*** Begin section ***

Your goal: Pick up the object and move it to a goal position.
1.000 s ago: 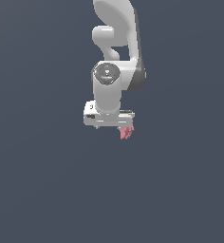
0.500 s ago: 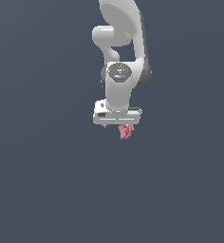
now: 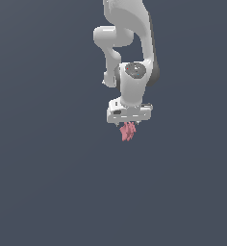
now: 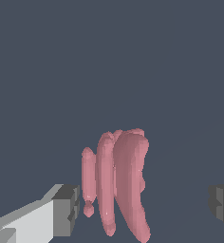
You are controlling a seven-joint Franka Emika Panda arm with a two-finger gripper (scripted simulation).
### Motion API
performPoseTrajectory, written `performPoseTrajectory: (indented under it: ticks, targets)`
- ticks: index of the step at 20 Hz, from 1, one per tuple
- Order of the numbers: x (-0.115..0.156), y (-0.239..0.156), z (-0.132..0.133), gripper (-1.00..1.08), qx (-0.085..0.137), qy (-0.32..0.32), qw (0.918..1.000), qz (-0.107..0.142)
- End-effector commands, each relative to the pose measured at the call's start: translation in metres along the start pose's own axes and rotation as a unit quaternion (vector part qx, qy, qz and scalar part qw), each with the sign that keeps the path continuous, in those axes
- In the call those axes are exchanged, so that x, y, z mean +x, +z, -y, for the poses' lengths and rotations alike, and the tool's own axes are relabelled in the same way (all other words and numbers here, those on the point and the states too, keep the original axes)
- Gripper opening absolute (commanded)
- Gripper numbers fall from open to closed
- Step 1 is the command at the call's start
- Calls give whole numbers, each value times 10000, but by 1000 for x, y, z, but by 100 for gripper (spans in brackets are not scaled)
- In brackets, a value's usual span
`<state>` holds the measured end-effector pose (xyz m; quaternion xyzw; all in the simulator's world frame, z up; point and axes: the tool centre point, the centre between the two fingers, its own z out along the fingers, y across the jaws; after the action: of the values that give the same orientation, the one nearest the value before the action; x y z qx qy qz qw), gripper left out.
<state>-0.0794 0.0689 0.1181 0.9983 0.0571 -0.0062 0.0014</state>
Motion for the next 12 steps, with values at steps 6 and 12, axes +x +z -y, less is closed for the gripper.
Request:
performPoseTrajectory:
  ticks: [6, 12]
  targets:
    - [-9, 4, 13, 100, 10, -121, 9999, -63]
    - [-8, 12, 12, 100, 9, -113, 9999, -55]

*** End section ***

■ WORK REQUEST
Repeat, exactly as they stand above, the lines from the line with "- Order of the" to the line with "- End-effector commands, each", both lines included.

■ RESULT FOR THIS EXERCISE
- Order of the numbers: x (-0.115..0.156), y (-0.239..0.156), z (-0.132..0.133), gripper (-1.00..1.08), qx (-0.085..0.137), qy (-0.32..0.32), qw (0.918..1.000), qz (-0.107..0.142)
- End-effector commands, each relative to the pose measured at the call's start: translation in metres along the start pose's own axes and rotation as a unit quaternion (vector part qx, qy, qz and scalar part qw), each with the sign that keeps the path continuous, in those axes

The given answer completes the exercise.